How war changes. The media conflict and the doppler effect
War is a dramatic and profound rupture of daily life: getting news of loved ones from the front, learning how the fighting is evolving, waiting for the missing and mourning the dead. Or at least that is how conflict used to be experienced by the countries involved. From the outside, live broadcasts – starting with those of the 1991 Iraq war – recounted excerpts and decisive moments to those concerned. The involvement generated in the West by so many submerged wars has always been very limited and more often than not left to the opinion of experts and scholars. Not to mention the welcome for refugees, increasingly struggling with entire opposing socio-political alignments.
Today, for the first time, we are witnessing a media war, with all that this observation entails. And not only with regard to the use of social channels by Russian propaganda, characterized by fake news and evident distortions of reality. Not even with regard to the wise use that the Ukrainian President Volodymyr Zelensky has been able to make of social networks, creating empathy for his cause and putting the West in a position in which it cannot refuse to provide him with help and support.
The case of the increasing number of online social networkers uploading messages from the front lines is emblematic: superstitious rituals performed by soldiers, snippets of battles showing courageous defence, buildings destroyed by bombardments: all live, providing a narrative of a dramatic conflict, with the video always pointed at what is happening. Not to mention the heartbreaking images of divided families that portray the father staying to fight and the wife and children leaving for safety. Frames that have created the right climate to welcome refugees by leveraging the profound humanity that solidarity requires. And that it will always require.

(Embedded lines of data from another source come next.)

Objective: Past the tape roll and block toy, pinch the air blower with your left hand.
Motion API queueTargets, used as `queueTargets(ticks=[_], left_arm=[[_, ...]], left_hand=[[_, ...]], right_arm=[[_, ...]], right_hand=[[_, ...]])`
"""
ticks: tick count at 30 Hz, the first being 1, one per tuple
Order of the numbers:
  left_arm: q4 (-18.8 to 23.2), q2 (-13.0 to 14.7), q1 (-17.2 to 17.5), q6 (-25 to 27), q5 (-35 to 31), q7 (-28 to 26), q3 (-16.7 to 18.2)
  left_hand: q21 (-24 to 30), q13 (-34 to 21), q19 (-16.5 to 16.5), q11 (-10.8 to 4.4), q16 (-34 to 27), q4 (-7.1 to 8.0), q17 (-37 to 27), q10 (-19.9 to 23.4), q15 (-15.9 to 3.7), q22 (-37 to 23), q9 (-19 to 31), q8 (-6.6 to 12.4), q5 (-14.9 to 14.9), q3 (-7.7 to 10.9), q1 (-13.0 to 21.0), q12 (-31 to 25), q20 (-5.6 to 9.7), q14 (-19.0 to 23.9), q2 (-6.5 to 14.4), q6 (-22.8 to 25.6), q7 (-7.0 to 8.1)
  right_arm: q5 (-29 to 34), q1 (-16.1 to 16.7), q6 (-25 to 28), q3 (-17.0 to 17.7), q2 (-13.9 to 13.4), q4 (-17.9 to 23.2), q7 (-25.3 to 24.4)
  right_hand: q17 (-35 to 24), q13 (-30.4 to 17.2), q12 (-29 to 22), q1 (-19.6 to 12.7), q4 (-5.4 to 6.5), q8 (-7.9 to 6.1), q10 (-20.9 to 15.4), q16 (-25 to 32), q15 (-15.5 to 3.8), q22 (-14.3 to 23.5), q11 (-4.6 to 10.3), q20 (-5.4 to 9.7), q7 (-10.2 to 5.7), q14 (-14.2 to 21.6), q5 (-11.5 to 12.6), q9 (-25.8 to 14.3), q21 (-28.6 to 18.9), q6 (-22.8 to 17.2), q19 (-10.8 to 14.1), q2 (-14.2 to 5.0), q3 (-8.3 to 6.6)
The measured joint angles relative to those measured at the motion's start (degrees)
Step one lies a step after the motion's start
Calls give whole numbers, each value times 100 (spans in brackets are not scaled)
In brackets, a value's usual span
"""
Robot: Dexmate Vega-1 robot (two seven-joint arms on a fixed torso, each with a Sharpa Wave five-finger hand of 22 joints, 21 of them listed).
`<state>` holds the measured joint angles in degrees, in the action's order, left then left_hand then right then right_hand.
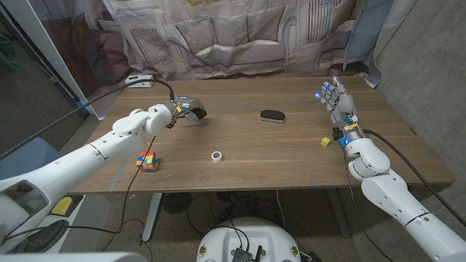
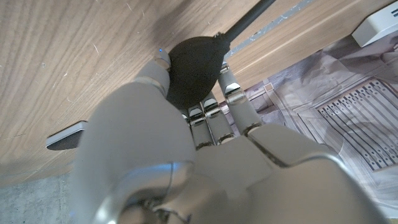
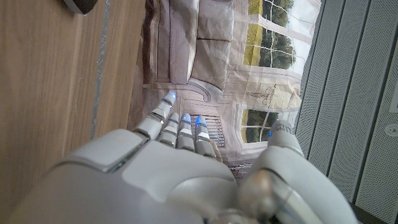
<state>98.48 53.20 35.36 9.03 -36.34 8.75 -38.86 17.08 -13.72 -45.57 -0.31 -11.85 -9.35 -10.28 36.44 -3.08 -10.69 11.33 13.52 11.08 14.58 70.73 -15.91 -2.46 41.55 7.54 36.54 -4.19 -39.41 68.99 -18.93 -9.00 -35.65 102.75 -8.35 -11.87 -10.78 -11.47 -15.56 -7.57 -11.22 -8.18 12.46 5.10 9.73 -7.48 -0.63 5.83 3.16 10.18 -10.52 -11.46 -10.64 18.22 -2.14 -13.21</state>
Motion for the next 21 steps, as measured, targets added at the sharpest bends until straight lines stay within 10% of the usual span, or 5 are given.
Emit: queueTargets(ticks=[21], left_arm=[[483,134,76,48,-252,143,261]], left_hand=[[0,1,33,0,43,-7,1,0,1,-12,0,-46,0,72,29,26,31,-1,-30,-1,0]], right_arm=[[-37,52,-37,37,-8,42,30]], right_hand=[[0,0,0,0,0,0,0,0,-13,0,0,0,0,13,0,0,0,0,0,0,0]])
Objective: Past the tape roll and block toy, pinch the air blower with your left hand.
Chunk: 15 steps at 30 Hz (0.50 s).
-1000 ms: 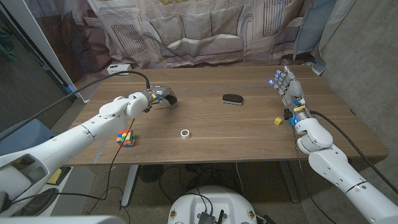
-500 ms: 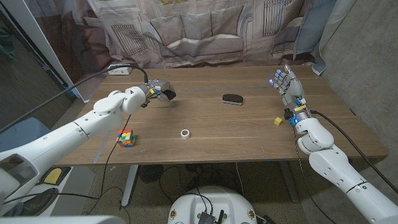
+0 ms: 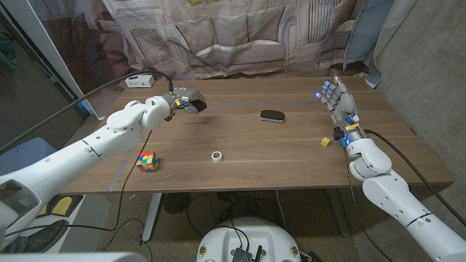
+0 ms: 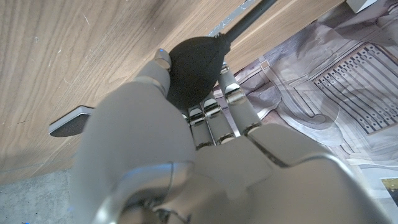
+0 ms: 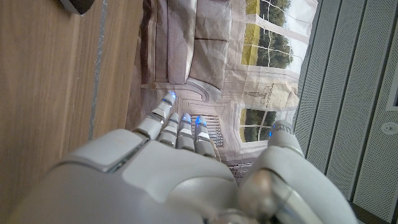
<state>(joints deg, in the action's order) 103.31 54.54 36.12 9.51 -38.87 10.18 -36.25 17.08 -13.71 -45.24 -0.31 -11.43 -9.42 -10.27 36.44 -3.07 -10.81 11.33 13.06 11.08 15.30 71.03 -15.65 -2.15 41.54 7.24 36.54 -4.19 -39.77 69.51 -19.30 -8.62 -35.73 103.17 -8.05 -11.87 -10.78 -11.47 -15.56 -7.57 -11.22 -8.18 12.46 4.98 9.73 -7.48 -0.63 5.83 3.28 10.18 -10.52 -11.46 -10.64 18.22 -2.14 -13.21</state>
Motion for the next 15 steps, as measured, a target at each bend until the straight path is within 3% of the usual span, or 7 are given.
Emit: queueTargets(ticks=[15], left_arm=[[40,-91,35,-7,-126,4,9]], left_hand=[[153,-82,-277,-95,-70,-75,2,300,-175,-28,28,43,73,283,290,-49,113,427,108,329,82]], right_arm=[[0,-9,-44,-13,29,-69,35]], right_hand=[[0,0,0,-22,0,0,0,-5,24,0,0,0,0,41,0,0,0,0,0,-22,0]])
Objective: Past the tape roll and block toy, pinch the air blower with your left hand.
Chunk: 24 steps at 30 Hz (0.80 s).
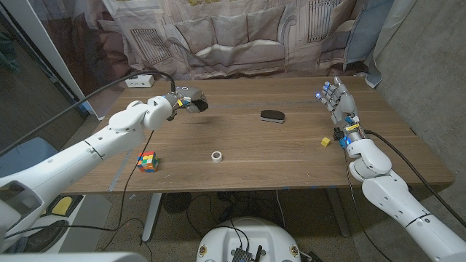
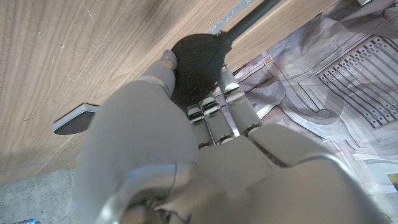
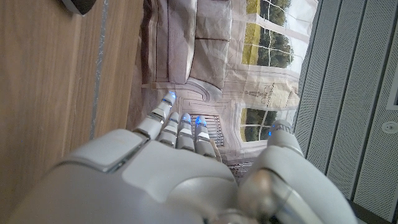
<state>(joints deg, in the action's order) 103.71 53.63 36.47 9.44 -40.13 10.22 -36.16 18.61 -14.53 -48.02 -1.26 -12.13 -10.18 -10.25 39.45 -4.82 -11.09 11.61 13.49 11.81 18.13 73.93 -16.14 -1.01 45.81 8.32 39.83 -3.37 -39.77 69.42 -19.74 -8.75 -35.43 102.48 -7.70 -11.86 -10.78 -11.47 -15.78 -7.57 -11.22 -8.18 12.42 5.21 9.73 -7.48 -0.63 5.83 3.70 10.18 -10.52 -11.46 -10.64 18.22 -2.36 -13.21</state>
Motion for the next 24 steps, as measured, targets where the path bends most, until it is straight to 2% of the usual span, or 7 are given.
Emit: queueTargets(ticks=[5,10,16,19,20,24], left_arm=[[3,-27,19,9,0,2,0],[4,-60,36,17,47,9,0],[3,-95,42,34,77,27,-8],[2,-107,43,44,63,42,-37],[2,-111,42,59,44,63,-45],[2,-126,40,83,29,87,-67]], left_hand=[[76,-26,-120,49,-23,-25,-25,157,-41,-17,0,29,15,168,208,-40,49,140,42,165,-22],[242,-74,-379,44,-38,-37,-32,348,-72,-26,18,53,53,376,418,-84,84,340,32,344,-28],[469,-132,-665,39,-68,12,-57,719,-101,-21,26,226,55,650,504,-172,166,672,-54,991,-3],[535,-132,-748,24,-69,20,-65,779,-104,-9,15,288,55,724,534,-172,175,676,-84,1243,9],[549,-133,-803,34,-72,12,-61,807,-110,-5,8,289,55,745,534,-172,186,724,-84,1321,-29],[601,-132,-861,23,-72,-2,-39,857,-101,5,6,289,62,790,572,-172,185,775,-122,1404,-54]], right_arm=[[1,-3,-11,-9,8,-19,12],[0,-5,-16,-19,14,-35,20],[-6,-6,-16,-30,17,-51,26],[-10,-6,-17,-34,18,-55,30],[-12,-7,-17,-36,19,-59,30],[-15,-9,-17,-41,22,-67,30]], right_hand=[[0,0,0,0,0,0,0,-35,0,0,0,0,0,0,0,0,0,0,0,0,0],[0,0,0,0,0,0,0,-35,0,0,0,0,0,0,0,0,0,0,0,0,0],[0,0,0,0,0,0,0,-35,0,0,0,0,0,-1,0,0,24,0,0,0,0],[0,0,0,0,0,0,0,-35,0,0,0,0,0,-1,0,0,24,0,0,0,0],[0,0,0,0,0,0,0,-35,0,0,0,0,0,-1,0,0,24,0,0,0,0],[0,0,0,0,0,0,0,-34,0,0,0,0,0,-1,0,0,24,0,0,0,0]])
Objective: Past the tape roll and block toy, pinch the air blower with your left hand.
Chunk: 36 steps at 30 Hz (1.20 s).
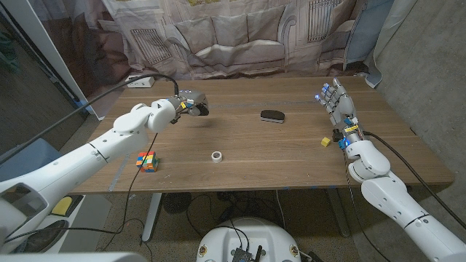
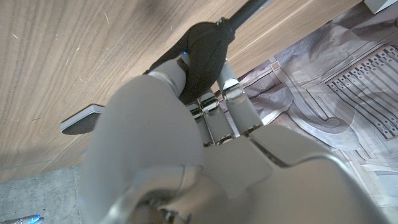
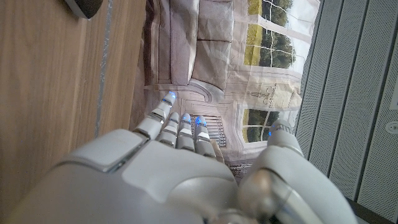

Beyond being a special war in that sense, can the proliferation of material generated on the social networks allow us to take the due distance needed to come up with the reasons and a possible settlement to the conflict, which must necessarily take place at a diplomatic level? And finally, isn’t there the risk of generating a Doppler effect, an emotional anamnesis for which, between a fashion photo and a cooking video, the war is internalized for a few seconds, to then be removed immediately afterwards? The gravity of what is happening deserves serious reflection.